Congratulations to Aubrey Morrison, MBBS, MACP, FASN, Professor Emeritus, Division of Nephrology, who was bestowed the 2021 Distinguished Graduate Award by the Association of Medical and Dental Graduates Royal College of Surgeons in Ireland (RCSI).
The Association of Medical and Dental Graduates present the Distinguished Graduate Award to a medical or dental graduate who has made an outstanding contribution to health care, education, research, humanitarian aid and patient care. The award was established in 1988. Dr. Morrison, class of 1970, is the 17th awardee of the medal.
Founded in 1932, the Association of Medical and Dental Graduates promotes social and professional connections between fellow RCSI graduates throughout the world. All graduates from the School of Medicine and former School of Dentistry become life members automatically upon graduation and are invited to attend and get involved with the annual program of events and awards.
The ceremony, held August 21-22, 2021, was virtual again this year because of the COVID-19 pandemic. The online gathering provided an opportunity for the alumni to reflect on their lives since graduating, share their experiences, and to catch up with friends and reconnect with classmates.
“I am delighted and honored to be awarded and receive this prestigious award from my alma mater,” says Morrison.
The Association of Medical and Dental Graduates virtual presentation of the Distinguished Graduate Award was broadcast via the RCSI Alumni YouTube channel.

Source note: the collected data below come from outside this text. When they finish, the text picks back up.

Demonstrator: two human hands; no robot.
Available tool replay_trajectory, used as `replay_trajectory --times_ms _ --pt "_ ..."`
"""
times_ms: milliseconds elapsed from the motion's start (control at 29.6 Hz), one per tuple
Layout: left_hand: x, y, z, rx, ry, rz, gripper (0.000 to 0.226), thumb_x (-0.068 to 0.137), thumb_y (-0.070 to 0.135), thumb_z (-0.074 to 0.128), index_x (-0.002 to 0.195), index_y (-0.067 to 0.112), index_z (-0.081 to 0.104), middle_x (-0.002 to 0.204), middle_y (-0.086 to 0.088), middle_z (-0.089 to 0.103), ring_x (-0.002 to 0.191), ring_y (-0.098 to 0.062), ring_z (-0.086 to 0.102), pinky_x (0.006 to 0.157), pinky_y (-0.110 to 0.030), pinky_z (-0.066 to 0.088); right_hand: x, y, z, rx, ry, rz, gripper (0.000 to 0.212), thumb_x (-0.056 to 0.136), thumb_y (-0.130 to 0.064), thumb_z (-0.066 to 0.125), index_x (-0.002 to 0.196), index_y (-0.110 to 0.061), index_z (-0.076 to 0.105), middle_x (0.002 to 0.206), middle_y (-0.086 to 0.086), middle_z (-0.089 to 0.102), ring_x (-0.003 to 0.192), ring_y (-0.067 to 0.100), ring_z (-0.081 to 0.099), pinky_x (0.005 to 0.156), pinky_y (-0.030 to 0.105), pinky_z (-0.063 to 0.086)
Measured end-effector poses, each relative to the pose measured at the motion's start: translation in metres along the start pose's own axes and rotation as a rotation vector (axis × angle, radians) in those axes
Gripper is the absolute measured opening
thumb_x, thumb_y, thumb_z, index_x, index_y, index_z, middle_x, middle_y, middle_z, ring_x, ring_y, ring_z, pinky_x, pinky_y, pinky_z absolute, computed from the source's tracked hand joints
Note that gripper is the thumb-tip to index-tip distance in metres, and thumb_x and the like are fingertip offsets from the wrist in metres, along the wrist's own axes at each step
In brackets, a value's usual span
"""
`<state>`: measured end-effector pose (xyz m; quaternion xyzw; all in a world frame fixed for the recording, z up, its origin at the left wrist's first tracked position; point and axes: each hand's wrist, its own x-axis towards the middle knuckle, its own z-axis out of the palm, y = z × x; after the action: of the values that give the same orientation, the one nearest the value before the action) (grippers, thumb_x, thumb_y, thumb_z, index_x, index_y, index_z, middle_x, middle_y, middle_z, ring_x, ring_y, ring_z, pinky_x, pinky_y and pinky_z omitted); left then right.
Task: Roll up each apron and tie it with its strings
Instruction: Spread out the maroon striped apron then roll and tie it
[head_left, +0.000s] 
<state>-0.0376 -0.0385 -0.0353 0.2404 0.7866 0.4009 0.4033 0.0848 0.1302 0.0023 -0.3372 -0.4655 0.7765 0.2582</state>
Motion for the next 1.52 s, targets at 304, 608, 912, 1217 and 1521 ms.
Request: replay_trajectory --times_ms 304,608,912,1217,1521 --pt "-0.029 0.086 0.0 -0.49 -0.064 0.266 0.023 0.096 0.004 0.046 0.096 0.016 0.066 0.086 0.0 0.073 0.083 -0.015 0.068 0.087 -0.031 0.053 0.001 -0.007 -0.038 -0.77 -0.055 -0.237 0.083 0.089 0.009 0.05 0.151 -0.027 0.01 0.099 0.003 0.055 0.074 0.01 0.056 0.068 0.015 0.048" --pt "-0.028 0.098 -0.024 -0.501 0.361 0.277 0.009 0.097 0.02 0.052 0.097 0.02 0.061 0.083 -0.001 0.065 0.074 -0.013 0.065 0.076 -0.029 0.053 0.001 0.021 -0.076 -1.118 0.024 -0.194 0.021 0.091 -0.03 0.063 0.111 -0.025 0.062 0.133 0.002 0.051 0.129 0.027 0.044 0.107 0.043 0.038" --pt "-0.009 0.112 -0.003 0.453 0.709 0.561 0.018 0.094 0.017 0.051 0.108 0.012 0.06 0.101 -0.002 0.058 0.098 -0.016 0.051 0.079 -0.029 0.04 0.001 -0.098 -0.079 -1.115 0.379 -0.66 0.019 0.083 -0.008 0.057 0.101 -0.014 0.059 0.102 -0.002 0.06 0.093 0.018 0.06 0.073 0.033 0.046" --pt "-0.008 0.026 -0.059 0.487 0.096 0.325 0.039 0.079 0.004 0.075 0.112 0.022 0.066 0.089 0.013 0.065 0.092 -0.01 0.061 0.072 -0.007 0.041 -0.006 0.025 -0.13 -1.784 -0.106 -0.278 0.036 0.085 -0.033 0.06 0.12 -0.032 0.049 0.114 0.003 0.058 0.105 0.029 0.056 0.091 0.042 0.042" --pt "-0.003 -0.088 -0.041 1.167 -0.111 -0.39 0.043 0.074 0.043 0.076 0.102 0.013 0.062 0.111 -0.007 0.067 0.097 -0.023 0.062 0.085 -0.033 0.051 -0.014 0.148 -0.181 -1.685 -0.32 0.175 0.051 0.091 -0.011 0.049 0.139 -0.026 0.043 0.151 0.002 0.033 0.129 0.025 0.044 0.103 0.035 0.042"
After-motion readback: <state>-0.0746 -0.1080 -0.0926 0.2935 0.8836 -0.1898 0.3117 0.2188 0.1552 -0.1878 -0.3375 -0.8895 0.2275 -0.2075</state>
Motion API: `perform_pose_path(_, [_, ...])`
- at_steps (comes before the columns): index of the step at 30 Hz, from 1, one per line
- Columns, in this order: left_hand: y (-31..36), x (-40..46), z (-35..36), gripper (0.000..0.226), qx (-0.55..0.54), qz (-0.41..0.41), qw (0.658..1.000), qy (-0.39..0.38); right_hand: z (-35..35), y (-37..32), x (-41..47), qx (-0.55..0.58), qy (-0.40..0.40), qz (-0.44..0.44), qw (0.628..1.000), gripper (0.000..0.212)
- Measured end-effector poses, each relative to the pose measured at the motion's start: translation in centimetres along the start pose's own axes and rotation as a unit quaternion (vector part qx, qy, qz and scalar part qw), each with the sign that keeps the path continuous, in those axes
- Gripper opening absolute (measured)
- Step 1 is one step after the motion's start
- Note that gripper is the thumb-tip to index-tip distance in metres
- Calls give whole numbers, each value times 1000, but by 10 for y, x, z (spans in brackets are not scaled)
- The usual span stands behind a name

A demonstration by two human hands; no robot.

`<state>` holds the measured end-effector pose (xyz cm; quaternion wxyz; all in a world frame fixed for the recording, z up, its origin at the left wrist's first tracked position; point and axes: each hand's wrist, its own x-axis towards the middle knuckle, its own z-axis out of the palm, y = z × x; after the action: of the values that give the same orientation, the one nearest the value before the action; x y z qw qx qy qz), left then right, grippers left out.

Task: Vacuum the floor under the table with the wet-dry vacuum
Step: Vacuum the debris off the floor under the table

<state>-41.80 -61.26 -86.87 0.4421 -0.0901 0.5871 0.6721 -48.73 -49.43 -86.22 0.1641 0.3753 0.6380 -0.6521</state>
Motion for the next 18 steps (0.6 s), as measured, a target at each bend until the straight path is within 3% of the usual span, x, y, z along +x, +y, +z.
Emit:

In the video of the award presentation, a fellow Guyanese and personal friend of Morrison’s, Dr. Pamela Mangal, class of 1971, details Morrison’s distinguished career, awards and accomplishments.
Presenting the award to Morris is Dr. Patrick Troy, President of the Association of Medical and Dental Graduates, who says, “The [medal] is in safe keeping here in the college and awaits your return to your alma mater, hopefully next year!”
After earning his medical degree from the Royal college of Surgeons in Dublin and the University of London in 1970, Morrison came to WashU because of its rotating internship program and stayed to complete his residency and fellowships in nephrology (1975) and pharmacology (1978) at Barnes Hospital. He subsequently joined WashU as an Assistant Professor in the Department of Medicine on the tenure track in 1978.
Morrison, a physician-scientist, became a pioneer in the study of inflammatory processes in the body. In recognition of his research, he was elected to the American Society of Clinical Investigation in 1982, being the first Black physician elected to the honorary society and one of only four Black men elected to ASCI pre-2000. When Morrison was promoted to Professor of Medicine in 1987, he was the first Black faculty member at the School of Medicine to achieve a full professorship.
When he retired from WashU Nephrology in October 2020, Morrison had been at Barnes-Jewish Hospital for over 45 years. Read more about his outstanding career here, including his receipt of the 2020 Barnes-Jewish Hospital medical staff association Lifetime Achievement Award.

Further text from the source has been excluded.